Comment puis-je savoir quel chemin j'emprunterai après le lycée ? Avec quels amis je resterai en contact ou encore dans quelle ville irai-je habiter ? Je ne peux pas promettre une telle chose sans être sûr de ne pas pouvoir la tenir, cette promesse. La seule personne qui me lie à eux sont Camille, comment vais-je faire quand elle sera plus là ? Je n'aurai plus rien à leur dire, j'aurai même sûrement du mal à les voir sans me souvenir que Camille n'est plus là et qu'elle n'a plus la chance d'être à leurs côtés. Cela dit, si Camille me demande de lui faire la promesse, ce n'est pas pour rien.

- Je peux essayer de la tenir. Pour toi.

- Ce sont tes amis à toi aussi, Julian. Pas seulement les miens.
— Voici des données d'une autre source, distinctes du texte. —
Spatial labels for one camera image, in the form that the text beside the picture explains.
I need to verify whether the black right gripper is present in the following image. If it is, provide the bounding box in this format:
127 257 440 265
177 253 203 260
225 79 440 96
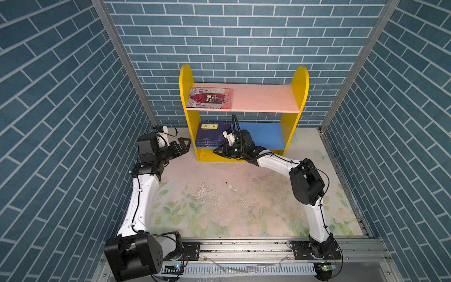
213 145 247 161

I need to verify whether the navy book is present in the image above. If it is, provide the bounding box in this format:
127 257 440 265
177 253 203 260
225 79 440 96
195 122 231 149

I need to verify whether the red illustrated cover book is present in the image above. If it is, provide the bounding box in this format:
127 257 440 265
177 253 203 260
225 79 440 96
186 87 233 109

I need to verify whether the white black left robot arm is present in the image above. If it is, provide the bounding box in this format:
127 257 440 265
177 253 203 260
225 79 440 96
104 132 191 282

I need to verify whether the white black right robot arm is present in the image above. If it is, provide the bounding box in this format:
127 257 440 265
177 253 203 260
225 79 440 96
213 130 337 259

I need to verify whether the floral table mat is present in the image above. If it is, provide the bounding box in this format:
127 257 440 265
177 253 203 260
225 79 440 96
150 128 364 237

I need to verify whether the yellow pink blue bookshelf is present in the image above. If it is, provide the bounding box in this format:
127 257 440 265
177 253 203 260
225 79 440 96
179 65 310 156

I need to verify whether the left green circuit board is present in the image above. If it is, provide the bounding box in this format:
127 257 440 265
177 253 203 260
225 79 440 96
162 264 184 276

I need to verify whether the green circuit board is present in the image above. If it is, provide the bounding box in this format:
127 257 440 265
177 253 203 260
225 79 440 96
314 263 333 282
162 264 184 276

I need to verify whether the right green circuit board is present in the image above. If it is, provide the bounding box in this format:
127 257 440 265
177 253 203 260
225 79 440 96
314 263 333 282

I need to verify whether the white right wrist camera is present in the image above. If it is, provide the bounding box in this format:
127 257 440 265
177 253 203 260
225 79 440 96
223 130 236 146

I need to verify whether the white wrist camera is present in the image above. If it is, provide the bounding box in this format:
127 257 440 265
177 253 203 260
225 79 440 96
223 130 236 146
152 125 169 142

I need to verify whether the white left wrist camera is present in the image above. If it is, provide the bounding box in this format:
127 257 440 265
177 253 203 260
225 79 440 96
152 125 169 142

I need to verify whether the black corrugated right cable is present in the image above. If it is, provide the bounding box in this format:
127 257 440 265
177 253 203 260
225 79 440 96
230 113 304 166

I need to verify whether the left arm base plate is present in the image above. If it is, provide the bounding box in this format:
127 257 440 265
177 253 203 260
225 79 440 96
164 242 201 262

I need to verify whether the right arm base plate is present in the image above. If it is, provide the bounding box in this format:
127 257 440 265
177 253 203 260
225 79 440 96
288 240 342 260

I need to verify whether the white slotted cable duct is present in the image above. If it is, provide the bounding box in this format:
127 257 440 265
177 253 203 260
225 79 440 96
160 263 316 278

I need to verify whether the aluminium front rail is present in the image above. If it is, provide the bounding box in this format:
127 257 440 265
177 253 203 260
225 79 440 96
143 235 391 263
J'acquiesce en essuyant ses larmes.

- Une dernière chose, murmure-t-elle en fronçant tristement les sourcils.

Sa voix déraille, elle déglutit difficilement et je sens que cette dernière demande sera fatale. Ses joues sont inondées de larmes, elle ne se retient même plus, ce qui provoque en moi une douleur intense.
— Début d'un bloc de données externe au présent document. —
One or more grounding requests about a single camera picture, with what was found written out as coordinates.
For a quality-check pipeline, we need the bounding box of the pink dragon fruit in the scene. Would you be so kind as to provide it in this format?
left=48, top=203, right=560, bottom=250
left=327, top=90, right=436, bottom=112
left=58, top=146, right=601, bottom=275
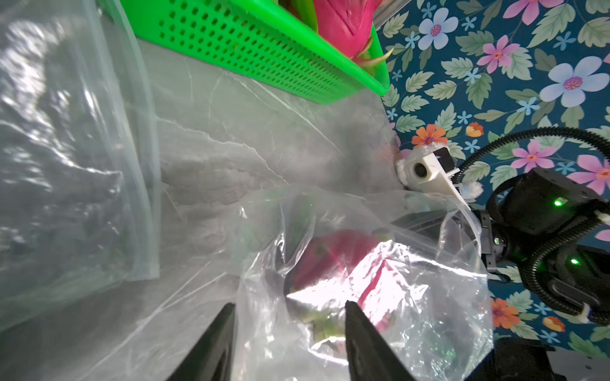
left=284, top=230, right=404, bottom=344
left=278, top=0, right=397, bottom=70

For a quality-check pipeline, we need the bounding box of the green plastic basket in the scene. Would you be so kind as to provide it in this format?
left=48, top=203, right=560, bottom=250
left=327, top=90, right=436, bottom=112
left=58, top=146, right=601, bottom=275
left=120, top=0, right=390, bottom=104

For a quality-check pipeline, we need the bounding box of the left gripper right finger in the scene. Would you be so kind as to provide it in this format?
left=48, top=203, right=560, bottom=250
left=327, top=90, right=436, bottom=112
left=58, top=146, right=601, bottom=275
left=345, top=301, right=415, bottom=381

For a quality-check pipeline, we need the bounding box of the clear zip-top bag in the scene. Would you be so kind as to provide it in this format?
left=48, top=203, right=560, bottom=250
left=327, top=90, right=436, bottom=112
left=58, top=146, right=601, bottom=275
left=227, top=185, right=493, bottom=380
left=1, top=1, right=160, bottom=330

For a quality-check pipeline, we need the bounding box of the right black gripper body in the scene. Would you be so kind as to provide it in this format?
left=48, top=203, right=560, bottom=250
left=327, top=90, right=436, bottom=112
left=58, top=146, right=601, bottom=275
left=392, top=211, right=505, bottom=276

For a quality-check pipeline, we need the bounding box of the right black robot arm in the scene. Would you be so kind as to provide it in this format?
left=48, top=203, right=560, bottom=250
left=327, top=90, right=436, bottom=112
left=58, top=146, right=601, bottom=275
left=396, top=126, right=609, bottom=329

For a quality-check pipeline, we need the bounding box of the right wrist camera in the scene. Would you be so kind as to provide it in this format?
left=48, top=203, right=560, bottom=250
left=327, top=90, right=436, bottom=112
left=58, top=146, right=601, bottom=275
left=403, top=143, right=468, bottom=205

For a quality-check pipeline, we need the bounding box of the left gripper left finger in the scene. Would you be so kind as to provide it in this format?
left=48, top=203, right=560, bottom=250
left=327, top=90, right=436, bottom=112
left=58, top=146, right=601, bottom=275
left=167, top=303, right=237, bottom=381

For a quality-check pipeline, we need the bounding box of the white teddy bear blue shirt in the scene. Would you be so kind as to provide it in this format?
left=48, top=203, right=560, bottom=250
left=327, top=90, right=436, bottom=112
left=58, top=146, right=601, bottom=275
left=395, top=143, right=483, bottom=204
- Ne refuse pas de rencontrer de nouvelles personnes. Ne te renferme pas, ne sois pas désagréable, vis comme si rien ne s'était passé, d'accord ?

- Tu ne peux p-

- Julian, nous n'étions ensemble que depuis quelques mois, tu surmonteras ça facilement.

- Arrête Camille, tu n'as pas le droit.

Mes yeux me brûlent, des larmes menacent de couler.

- Ce que nous avons vécu est très fort, je n'ai même pas de mot... tu as été mon vrai premier amour et on me l'enlève, comme ça, du jour au lendemain...

- Ce que j'essaie de te faire comprendre, c'est que... c'est surmontable. Nous avons vécus des moments intenses, tu as raison, je veux simplement que tu vois ça comme... comme une belle passe que tu auras eu la chance d'avoir vécue. Je ne veux pas que tu sois triste, encore moins que tu te forges une carapace. Tu es si gentil, si avenant... tu es un pansement pour le cœur des gens.

- Personne ne pourra soigner le mien.

- Tu trouveras quelqu'un qui te comblera tout autant que moi.

- Tu n'en sais rien...

- Tu es têtu. Je sais que tu risques d'être fermé comme une huître et ce n'est pas ce que je veux. N'attends pas pour refaire ta vie, tu es jeune, ce que nous avons vécu, ce n'est rien à côté de ce que tu vivras avec l'élue, crois-moi.

- Je ne veux plus en parler, Cam', s'te plaît.

- Promets-moi de ne pas t'empêcher de rencontrer cette autre fille.

- Cam'...

- Julian, s'il te plaît, promets-moi de ne pas te bloquer à cause de moi.

- Promis, soufflé-je à contrecœur.

- Prends-moi dans tes bras. J'ai froid.

J'obéis, encercle mes grands bras autour de son petit corps, dépose mon menton contre son front et ferme les yeux en la berçant de gauche à droite.

- Ton odeur... murmure Camille. Elle va me manquer, elle aussi.

Une larme silencieuse coule le long de ma joue.